Improving Sketching Algorithms for Low-Rank Matrix Approximation via Sketch-Power Iterations

TL;DR

This paper introduces a single-pass, sketch-power iteration method that enhances low-rank matrix approximation accuracy in streaming settings without multiple data passes.

Contribution

It proposes a lightweight sketch-power iteration integrated into one-pass algorithms, reducing storage costs and improving approximation accuracy with theoretical error bounds.

Findings

Applying one or two sketch-power iterations significantly improves approximation accuracy.

The method effectively approximates dominant singular vectors on real-world data.

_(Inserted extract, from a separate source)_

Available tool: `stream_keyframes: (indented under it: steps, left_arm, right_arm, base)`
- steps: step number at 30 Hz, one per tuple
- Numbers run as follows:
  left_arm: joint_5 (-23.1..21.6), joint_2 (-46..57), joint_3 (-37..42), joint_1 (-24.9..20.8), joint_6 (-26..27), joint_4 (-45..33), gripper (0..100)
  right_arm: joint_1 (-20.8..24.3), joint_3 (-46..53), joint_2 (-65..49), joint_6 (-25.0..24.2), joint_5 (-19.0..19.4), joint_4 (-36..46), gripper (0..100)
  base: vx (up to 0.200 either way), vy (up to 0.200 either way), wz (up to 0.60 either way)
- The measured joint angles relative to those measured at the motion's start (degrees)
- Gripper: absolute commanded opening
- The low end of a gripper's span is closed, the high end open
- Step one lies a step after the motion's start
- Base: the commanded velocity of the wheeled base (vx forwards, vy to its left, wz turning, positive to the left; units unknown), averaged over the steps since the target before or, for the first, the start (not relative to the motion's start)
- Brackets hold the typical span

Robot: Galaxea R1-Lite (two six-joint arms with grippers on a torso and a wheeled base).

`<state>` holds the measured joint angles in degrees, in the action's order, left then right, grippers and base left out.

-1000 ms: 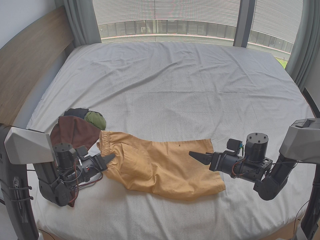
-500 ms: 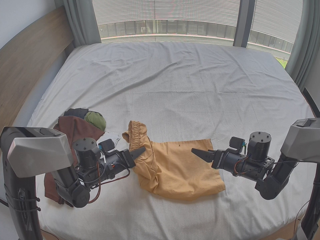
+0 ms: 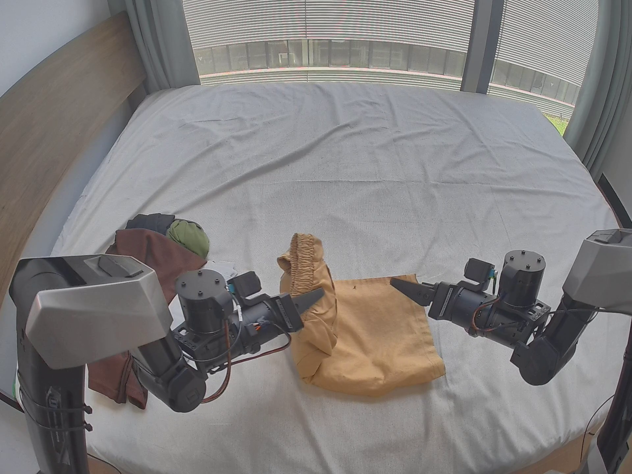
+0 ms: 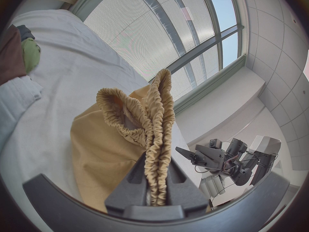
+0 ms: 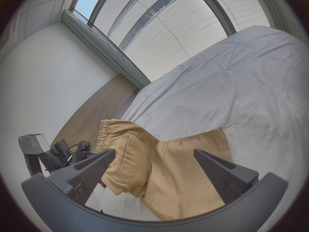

Error bounds guide parameter selection, matching observed optimal performance.

Abstract

Power iteration can improve the accuracy of randomized SVD, but requires multiple data passes, making it impractical in streaming or memory-constrained settings. We introduce a lightweight yet effective sketch-power iteration, allowing power-like iterations with only a single pass of the data, which can be incorporated into one-pass algorithms for low-rank approximation. As an example, we integrate the sketch-power iteration into a one-pass algorithm proposed by Tropp et al., and introduce strategies to reduce its storage cost. We establish meaningful error bounds: given a fixed storage budget, the sketch sizes derived from the bounds closely match the optimal ones observed in reality. This allows one to preselect reasonable parameters. Numerical experiments on both synthetic and real-world datasets indicate that, under the same storage constraints, applying one or two sketch-power iterations can substantially improve the approximation accuracy of the considered one-pass algorithms. In particular, experiments on real data with flat spectrum show that the method can approximate the dominant singular vectors well.